Наблюдавший Веринг был уверен в тщетности ее попыток и, когда спустя несколько минут терпеливых уговоров человек в углу осознанно и твердо кивнул, уставился на него во все глаза и чертыхнулся про себя. Все до единого полицейские, особенно те, кто прибыл раньше других, были уверены, что этот тип – невменяемый псих.

– Очень хорошо. Меня зовут Теодора, помните? Вы скажете мне, как вас зовут?

Она незаметно пододвинула диктофон поближе, не прерывая зрительного контакта с подозреваемым. Мужчина раскрыл рот, но не произнес ни звука. Он открывал и закрывал его несколько раз, совсем как рыба, и лишь на пятой или шестой попытке смог выдавить из себя невнятный громкий хрип.

– Как я могу к вам обращаться?

– К-кк-к… – Хрип обретал неприятную форму. – К-к-ккк-к… К-Карл.
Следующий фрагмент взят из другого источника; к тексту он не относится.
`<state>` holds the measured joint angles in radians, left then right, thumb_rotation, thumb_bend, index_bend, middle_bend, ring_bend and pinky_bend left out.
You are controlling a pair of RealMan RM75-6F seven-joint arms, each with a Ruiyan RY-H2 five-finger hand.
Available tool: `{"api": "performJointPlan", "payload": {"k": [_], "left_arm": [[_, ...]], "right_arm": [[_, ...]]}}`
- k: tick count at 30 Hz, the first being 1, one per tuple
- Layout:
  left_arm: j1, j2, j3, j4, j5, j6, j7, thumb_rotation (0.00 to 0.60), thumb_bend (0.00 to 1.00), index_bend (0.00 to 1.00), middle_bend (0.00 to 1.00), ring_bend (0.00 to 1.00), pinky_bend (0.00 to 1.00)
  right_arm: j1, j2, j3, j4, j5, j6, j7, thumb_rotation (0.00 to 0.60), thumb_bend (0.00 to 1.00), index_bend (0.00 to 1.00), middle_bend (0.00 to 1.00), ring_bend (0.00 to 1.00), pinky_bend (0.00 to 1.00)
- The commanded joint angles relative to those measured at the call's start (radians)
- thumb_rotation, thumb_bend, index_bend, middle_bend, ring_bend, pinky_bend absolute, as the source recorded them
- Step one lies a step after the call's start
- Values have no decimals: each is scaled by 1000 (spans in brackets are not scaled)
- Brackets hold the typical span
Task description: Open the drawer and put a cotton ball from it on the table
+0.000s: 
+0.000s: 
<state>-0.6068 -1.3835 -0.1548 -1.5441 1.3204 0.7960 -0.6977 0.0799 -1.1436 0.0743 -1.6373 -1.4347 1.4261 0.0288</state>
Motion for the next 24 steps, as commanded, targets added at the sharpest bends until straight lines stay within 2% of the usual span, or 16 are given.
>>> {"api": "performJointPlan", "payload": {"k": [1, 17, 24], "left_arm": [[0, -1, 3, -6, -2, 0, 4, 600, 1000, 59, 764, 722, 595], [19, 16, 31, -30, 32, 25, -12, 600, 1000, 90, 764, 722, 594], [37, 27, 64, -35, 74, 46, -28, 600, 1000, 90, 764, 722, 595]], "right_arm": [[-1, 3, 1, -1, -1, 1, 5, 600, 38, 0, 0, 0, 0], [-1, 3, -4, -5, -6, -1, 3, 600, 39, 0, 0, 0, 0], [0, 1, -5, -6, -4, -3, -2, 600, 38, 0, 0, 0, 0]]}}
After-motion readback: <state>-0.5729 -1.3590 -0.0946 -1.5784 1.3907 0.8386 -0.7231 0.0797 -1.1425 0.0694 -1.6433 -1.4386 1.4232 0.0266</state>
– Карл. Вас зовут Карл. Очень хорошо, замечательно. Вам нужно говорить, Карл. С каждым разом будет проще. Вам что-нибудь нужно? Может быть, воды?

Карл энергично закивал. Теодора махнула Верингу, чтобы передал воды. Она повернулась и, не вставая, потянулась за стаканом, чтобы полицейский не подходил слишком близко. Проводник осушил стакан залпом, и Теодора попросила еще.